Produce a faithful copy of the data, one that leaves out the pictures.
*** DATA TO PROCESS Section Begins ***
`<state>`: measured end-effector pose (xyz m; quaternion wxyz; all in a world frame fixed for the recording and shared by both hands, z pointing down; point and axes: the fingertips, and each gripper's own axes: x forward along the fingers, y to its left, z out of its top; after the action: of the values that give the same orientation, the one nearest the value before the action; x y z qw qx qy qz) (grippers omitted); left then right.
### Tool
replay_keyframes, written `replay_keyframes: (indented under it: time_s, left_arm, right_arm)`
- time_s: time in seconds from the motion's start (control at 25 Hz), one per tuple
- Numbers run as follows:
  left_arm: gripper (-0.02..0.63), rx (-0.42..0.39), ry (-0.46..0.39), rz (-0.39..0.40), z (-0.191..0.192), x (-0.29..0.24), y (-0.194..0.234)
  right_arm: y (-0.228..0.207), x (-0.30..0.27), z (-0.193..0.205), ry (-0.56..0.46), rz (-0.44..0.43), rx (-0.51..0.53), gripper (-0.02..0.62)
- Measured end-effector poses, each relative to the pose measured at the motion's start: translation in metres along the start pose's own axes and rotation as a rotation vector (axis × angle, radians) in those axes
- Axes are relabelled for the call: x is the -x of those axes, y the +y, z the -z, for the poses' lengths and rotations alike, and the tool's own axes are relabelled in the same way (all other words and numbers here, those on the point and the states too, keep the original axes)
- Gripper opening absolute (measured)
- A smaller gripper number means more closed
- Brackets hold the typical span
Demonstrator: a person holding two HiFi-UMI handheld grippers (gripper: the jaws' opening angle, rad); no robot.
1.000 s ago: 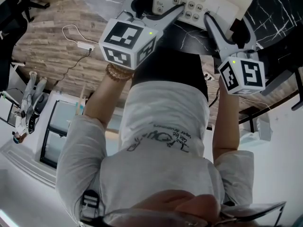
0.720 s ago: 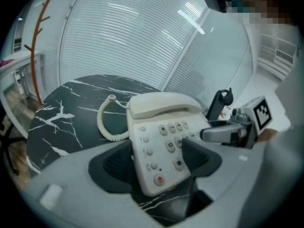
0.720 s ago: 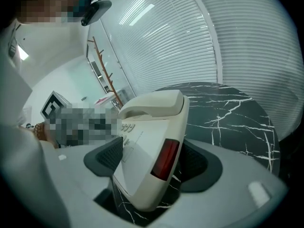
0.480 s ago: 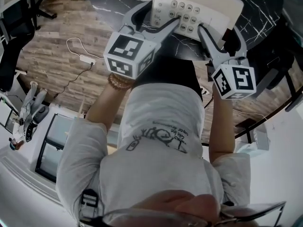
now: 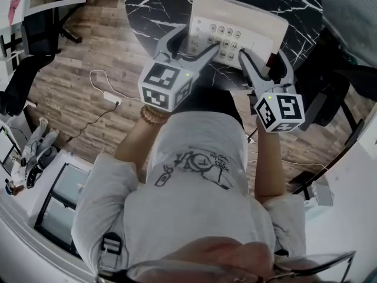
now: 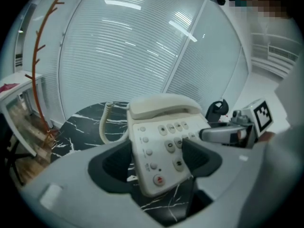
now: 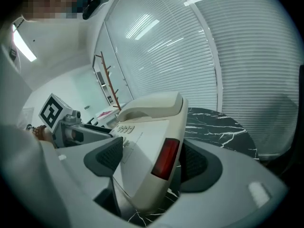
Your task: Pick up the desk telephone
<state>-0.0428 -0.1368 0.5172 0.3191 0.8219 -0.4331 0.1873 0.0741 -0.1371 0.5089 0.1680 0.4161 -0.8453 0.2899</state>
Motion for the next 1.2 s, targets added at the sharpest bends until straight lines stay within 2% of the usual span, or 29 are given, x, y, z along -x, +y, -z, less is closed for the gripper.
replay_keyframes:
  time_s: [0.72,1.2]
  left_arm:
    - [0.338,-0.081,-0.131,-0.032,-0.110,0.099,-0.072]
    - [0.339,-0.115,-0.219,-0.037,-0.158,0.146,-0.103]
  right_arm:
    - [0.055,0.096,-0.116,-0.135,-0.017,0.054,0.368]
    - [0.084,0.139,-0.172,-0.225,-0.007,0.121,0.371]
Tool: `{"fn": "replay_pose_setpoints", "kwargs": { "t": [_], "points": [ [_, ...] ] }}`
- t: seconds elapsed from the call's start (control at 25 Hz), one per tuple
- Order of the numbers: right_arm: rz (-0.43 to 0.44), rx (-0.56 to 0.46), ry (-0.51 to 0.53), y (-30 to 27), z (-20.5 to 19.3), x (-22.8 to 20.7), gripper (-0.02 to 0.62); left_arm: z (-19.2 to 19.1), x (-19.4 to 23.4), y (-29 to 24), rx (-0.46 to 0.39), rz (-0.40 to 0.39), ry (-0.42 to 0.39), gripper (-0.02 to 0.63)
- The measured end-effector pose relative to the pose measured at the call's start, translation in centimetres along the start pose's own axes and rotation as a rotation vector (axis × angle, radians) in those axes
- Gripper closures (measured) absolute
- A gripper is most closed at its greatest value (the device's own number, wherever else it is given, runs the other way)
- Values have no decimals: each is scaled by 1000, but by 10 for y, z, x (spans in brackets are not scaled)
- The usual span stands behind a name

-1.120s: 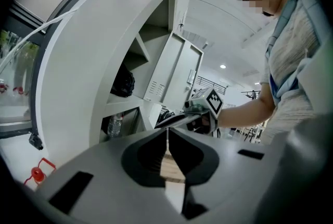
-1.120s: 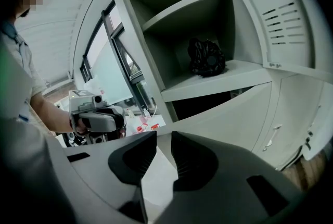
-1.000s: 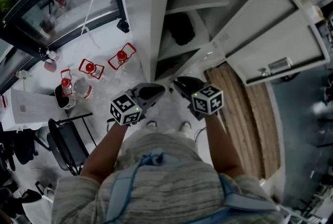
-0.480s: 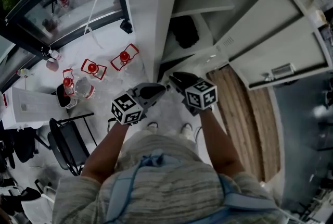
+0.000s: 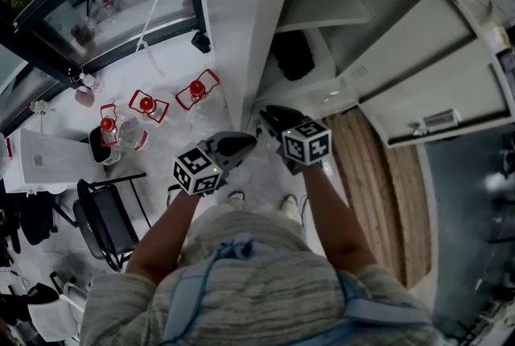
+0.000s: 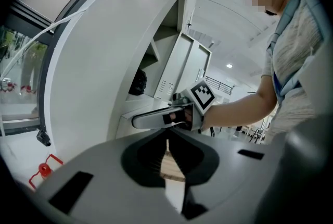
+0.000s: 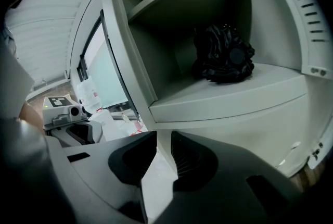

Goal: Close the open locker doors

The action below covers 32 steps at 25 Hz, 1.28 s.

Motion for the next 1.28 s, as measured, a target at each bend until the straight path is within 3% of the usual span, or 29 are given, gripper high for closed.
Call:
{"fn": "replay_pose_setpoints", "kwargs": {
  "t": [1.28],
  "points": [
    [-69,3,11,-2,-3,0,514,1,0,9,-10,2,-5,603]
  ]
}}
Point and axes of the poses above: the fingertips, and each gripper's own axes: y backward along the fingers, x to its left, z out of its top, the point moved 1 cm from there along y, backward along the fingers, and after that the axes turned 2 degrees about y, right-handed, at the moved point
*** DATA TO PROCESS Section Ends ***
> _EXPECTED ANSWER_:
`<state>`: measured end-effector pose (xyz m; quaternion wxyz; all in a world frame fixed for the recording and shared by both hands, z pointing down; point and axes: the fingertips, and each gripper's own axes: x forward along the fingers, y to its left, z out of its top; after the action: of the values that give the same orientation, the one nearest the value before the action; x y z qw qx qy qz) (grippers omitted); left then right.
### Tool
replay_keyframes, written `replay_keyframes: (indented under it: time_s, left_arm, right_arm)`
- time_s: time in seconds from the motion's start (control at 25 Hz), one per tuple
- Numbers run as follows:
  left_arm: gripper (-0.02..0.63), rx (-0.42..0.39), ry (-0.46..0.39), rz (-0.39..0.40), z (-0.191..0.192), x (-0.29..0.24), y (-0.194..0.234)
  right_arm: y (-0.228..0.207), x (-0.30..0.27), z (-0.193..0.205), ry (-0.56..0.46), rz (-0.44..0.43), rx (-0.51..0.53), gripper (-0.02..0.62)
- Measured end-effector poses, each relative to the pose measured at the motion's start: translation in metres along the start pose's own axes and rotation as a rotation vector (axis × angle, radians) in those axes
- Axes are relabelled for the call: x is the -x of those axes, y the +y, z the -z, for the poses' lengths and rotations alike, and the tool's own axes are relabelled in the same way (all other words and numbers here, those on the point and the states too, keep the original axes)
- Gripper opening absolute (measured)
- A smaller gripper number means more closed
- Brackets hold the typical span
Demonstrator: a person holding two HiFi-UMI handheld grippers (gripper: the jaws' opening angle, rad); no robot.
1.000 s ago: 
0.720 s ago: 
0.720 s ago: 
0.480 s ago: 
now: 
now: 
now: 
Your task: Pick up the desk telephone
<state>-0.0428 -0.1368 0.5172 0.3191 0.8219 -0.4331 0.1873 0.0741 -0.1371 0.5089 0.1680 0.4161 -0.8453 0.2899</state>
Motion for the next 1.2 s, targets added at the sharpest bends until straight lines stay within 2% of the usual span, or 29 are given, x, y, z along -x, +y, -z, less is closed for the gripper.
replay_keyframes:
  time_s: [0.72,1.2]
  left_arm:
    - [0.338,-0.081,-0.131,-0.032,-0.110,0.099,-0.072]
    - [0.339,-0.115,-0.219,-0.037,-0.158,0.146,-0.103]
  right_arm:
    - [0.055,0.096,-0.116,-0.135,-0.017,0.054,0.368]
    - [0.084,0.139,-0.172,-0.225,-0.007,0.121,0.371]
Tool: `{"fn": "replay_pose_setpoints", "kwargs": { "t": [_], "points": [ [_, ...] ] }}`
- t: seconds elapsed from the call's start (control at 25 Hz), one per tuple
- Order of the numbers: right_arm: rz (-0.43 to 0.44), rx (-0.56 to 0.46), ry (-0.51 to 0.53), y (-30 to 27), z (-20.5 to 19.3), x (-22.8 to 20.7), gripper (-0.02 to 0.62); left_arm: z (-19.2 to 19.1), x (-19.4 to 23.4), y (-29 to 24), rx (-0.46 to 0.39), rz (-0.40 to 0.39), ry (-0.42 to 0.39), gripper (-0.02 to 0.63)
- The measured end-effector pose relative to the pose measured at the call's start, translation in centimetres along the start pose's own axes and rotation as a rotation vector (axis × angle, radians) in those axes
- Gripper closures (measured) absolute
- A gripper is most closed at its greatest value (the device's own number, wherever else it is given, runs the other way)
- Values have no decimals: each is scaled by 1000, but by 10 for y, z, x (spans in brackets are not scaled)
- The usual span stands behind a name

-1.120s: 
-1.120s: 
-1.000s: 
-0.480s: 
+0.000s: 
+0.000s: 
+0.000s: 

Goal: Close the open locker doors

The action below covers 32 steps at 25 Hz, 1.28 s.

Motion for the next 1.28 s, as measured, a target at each bend until the straight path is within 3% of the usual span, or 29 are given, gripper high for closed.
Call:
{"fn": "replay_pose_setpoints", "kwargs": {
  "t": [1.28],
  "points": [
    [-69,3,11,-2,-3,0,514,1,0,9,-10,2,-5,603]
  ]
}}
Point and axes of the poses above: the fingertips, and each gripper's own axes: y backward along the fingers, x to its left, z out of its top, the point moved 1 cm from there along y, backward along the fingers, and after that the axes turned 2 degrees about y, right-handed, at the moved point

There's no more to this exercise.